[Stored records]
▼▼▼

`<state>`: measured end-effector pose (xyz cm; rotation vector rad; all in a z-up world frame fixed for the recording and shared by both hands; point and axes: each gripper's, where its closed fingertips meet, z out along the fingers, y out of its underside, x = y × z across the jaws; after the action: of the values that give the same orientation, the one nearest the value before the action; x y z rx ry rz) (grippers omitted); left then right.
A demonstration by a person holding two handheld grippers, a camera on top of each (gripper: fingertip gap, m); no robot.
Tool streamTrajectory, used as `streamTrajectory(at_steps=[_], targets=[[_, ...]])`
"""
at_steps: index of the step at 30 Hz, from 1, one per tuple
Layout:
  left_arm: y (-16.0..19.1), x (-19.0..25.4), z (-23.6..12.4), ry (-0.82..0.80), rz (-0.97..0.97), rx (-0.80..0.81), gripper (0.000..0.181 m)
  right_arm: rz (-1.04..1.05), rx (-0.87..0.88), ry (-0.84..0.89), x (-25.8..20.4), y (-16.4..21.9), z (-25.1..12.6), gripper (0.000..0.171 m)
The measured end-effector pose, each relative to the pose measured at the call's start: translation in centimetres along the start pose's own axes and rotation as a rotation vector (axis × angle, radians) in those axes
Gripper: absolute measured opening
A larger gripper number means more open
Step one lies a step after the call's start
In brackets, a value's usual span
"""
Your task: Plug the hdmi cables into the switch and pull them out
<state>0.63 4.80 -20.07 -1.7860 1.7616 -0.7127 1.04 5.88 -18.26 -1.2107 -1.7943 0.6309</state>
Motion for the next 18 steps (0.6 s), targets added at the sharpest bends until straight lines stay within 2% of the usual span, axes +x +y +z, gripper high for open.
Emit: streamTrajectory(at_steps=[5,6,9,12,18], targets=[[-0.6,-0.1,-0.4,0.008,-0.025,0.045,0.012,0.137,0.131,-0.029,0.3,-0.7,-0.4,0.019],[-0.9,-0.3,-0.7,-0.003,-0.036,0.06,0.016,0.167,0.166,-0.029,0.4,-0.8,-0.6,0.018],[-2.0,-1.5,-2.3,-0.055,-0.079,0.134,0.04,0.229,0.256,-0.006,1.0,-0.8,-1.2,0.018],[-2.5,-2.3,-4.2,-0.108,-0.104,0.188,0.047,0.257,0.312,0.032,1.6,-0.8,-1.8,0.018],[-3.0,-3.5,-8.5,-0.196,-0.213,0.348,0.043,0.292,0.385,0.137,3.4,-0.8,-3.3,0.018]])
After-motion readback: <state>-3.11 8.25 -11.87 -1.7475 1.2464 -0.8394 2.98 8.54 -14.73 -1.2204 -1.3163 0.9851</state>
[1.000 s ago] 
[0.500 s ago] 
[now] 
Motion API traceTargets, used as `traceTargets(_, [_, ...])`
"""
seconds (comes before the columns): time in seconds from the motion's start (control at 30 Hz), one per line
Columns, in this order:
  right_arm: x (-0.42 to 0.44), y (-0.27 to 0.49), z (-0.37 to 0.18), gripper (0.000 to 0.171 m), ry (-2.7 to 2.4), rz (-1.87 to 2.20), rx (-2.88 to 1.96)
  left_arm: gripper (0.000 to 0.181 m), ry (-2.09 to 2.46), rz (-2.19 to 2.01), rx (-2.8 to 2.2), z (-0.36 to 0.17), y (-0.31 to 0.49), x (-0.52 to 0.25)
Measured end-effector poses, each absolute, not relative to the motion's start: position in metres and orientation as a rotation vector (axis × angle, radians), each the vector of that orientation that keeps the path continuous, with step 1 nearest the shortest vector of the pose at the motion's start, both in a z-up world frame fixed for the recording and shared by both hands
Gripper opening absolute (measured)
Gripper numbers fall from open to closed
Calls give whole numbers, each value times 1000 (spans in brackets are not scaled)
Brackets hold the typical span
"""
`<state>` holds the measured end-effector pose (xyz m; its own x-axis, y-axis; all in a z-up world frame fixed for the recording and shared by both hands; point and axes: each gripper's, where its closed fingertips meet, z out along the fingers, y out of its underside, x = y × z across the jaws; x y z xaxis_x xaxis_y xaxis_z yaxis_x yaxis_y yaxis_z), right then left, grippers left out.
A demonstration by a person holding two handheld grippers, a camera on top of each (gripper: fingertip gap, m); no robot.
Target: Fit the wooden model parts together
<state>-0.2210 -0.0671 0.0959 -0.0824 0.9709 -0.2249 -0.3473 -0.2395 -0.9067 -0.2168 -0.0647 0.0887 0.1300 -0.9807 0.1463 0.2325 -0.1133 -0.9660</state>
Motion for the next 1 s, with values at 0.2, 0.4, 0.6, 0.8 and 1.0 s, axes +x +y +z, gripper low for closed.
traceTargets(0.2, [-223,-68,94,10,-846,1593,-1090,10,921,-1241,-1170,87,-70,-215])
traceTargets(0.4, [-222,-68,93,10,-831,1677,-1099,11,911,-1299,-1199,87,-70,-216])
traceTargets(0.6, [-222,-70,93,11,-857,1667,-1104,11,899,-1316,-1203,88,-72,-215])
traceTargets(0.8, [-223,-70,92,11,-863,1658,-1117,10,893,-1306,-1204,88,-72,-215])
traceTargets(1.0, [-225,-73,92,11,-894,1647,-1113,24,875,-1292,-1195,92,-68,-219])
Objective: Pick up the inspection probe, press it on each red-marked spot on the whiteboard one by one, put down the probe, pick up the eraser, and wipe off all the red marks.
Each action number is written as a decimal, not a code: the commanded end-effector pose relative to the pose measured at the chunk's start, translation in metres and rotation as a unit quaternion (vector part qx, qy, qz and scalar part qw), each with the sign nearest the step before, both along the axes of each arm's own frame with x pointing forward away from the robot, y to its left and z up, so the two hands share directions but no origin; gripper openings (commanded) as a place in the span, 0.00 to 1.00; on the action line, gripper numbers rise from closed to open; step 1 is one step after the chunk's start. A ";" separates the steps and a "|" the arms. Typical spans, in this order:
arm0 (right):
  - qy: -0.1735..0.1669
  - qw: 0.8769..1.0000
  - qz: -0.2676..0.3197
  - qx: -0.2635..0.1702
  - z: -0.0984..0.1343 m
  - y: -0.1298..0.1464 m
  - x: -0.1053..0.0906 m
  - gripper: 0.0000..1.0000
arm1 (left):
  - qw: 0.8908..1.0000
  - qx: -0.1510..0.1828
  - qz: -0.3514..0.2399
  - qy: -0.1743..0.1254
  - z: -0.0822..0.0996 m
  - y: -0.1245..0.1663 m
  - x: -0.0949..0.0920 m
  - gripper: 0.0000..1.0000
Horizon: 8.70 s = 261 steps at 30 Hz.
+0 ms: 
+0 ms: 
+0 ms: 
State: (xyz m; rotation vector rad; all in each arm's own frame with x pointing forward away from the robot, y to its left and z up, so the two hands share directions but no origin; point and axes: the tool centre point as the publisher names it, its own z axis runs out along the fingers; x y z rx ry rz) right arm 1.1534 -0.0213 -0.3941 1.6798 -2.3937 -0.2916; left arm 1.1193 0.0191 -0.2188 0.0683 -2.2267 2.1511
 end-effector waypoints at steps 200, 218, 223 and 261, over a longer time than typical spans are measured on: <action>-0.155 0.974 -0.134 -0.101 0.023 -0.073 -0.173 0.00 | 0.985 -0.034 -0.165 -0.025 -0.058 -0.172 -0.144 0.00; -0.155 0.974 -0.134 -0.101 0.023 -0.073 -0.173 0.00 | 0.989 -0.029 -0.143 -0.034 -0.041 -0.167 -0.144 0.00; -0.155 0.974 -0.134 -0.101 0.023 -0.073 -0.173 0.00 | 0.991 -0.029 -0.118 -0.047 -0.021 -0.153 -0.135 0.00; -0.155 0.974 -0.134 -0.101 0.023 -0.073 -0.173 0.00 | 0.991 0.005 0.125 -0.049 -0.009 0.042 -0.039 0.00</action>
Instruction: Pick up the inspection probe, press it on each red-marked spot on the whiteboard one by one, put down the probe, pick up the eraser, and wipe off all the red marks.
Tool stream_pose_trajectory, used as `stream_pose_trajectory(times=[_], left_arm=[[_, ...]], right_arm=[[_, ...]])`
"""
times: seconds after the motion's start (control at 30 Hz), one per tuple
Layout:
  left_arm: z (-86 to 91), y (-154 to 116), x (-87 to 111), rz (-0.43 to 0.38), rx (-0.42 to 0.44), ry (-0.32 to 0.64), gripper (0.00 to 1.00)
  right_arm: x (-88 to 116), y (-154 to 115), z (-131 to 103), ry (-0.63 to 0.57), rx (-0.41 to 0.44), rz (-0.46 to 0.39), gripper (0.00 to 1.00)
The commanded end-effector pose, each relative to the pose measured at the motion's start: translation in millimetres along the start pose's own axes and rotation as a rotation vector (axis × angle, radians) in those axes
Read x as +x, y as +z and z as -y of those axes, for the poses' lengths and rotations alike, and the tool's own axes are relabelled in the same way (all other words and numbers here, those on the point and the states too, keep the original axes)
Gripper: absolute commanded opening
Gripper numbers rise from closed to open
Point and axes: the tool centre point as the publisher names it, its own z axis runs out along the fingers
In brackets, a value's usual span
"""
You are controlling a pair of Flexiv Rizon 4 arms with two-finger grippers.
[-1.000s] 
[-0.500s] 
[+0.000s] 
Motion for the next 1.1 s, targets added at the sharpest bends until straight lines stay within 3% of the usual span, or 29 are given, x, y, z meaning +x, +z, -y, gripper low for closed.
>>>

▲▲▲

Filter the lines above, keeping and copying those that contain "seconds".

seconds (comes before the columns): time in seconds from the motion's start (control at 30 Hz), one per line
times: seconds after the motion's start (control at 30 Hz), one per tuple

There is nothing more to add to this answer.